16 janvier 2019

A lire | Eosphoros - S/T (2018)


A l'arrivée, on obtient une offrande fascinante qui mêle la beauté du cascadian black à une forme abrasive typiquement européenne.

Il suffit de jeter un œil sur le pedigree des trois musiciens qui le composent pour deviner de quel bois brûle le black metal que rumine Eosphoros. Caverneux et labyrinthique ne peut qu'être le fruit de la copulation entre des membres issus de Shroud Of The Heretic (le chanteur et guitariste JG ainsi que le batteur MK) ou de Triumvir Foul et Shrine Of The Serpent (pour le bassiste AD). Que ce premier rôt éponyme soit lâché par l'entremise du précieux label Iron Bonehead Productions achève d'en faire une de ces bestioles obscures et grumeleuses qui prolifèrent dans les abîmes les plus malsains. De fait, ne vous laissez pas abuser par son visuel boisé évoquant quelque art noir atmosphérique voire pagan, cet opus s'enfonce dans les méandres reptiliens et étouffants d'un monde nocturne que peuplent des silhouettes encapuchonnées et menaçantes nous conduisant vers un autel où se tiendra un sacrifice en l'honneur de divinités plusieurs fois millénaires.
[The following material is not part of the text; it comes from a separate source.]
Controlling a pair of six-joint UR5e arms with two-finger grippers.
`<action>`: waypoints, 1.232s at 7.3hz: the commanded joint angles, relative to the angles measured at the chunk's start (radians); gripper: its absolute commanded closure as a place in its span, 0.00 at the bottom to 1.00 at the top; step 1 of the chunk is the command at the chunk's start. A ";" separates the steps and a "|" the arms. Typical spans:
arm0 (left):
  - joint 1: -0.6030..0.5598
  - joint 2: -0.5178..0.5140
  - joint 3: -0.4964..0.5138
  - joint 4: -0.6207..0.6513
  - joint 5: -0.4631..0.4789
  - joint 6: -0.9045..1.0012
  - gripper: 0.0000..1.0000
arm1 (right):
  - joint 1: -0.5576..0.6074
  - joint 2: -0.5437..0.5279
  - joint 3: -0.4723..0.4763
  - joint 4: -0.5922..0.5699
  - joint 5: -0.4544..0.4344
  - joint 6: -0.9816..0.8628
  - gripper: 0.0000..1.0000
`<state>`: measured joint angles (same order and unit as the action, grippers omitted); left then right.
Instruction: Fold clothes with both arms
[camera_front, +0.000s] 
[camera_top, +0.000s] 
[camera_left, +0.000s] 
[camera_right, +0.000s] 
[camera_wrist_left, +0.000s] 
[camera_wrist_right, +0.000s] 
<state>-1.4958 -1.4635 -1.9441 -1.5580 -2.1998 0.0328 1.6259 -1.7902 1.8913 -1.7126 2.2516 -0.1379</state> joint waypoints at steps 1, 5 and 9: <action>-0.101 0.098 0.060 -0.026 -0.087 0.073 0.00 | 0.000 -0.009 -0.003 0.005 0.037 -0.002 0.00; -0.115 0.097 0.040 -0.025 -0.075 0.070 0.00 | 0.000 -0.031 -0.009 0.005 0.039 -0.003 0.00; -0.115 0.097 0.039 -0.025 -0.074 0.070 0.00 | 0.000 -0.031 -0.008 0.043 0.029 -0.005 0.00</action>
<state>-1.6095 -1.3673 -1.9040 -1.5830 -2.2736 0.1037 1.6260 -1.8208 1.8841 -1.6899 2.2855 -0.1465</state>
Pour autant, les Américains, quoique guidés par l'esprit des Grands Ancients, appuient moins sur l'interrupteur que prévu. Les dix minutes pendant lesquelles galope le terminal 'Sylvan Apotheosis' se parent d'une puissance épique teintée de mysticisme qui peut rappeler - bien que d'une façon lointaine - Agalloch cependant que l'inaugural 'Promethan Fire', sans doute du reste le meilleur titre du lot, dresse un rempart sévère secoué de coups de boutoir pollués que recouvre l'ombre du black metal d'Europe de l'Est. Malgré une noirceur incisive et parfois déchaînée ('Dross' et ses morsures à Celtic Frost, qu'enjambe toutefois un pont spectral et évolutif), Eosphoros se montre nettement plus accessible (tout est relatif) que les hordes dont viennent ses trois âmes damnés. La durée des titres commande ainsi une expression qui pourrait être extrêmement pesante et sinistre mais qui offre avant tout un cadre dynamique, riche en atmosphères et en sombres aplats (le percussif 'Feral Heart'), ce qui ne l'exonère pas d'un caractère torturé ('Trance Of Annihilation'). A l'intérieur d'un menu assez ramassé, il peut sembler dommage que le groupe ait jugé bon de planter un instrumental ('Solitude') dont les six minutes égrènent une ambiance inquiétante qui ne justifiait néanmoins pas cette trame étirée qui tourne un peu à vide, quand bien même cette piste participe d'un ensemble souterrain grouillant d'une lèpre viciée. A l'arrivée, on obtient une offrande fascinante qui mêle la beauté du cascadian black à une forme abrasive typiquement européenne. (06.09.2018).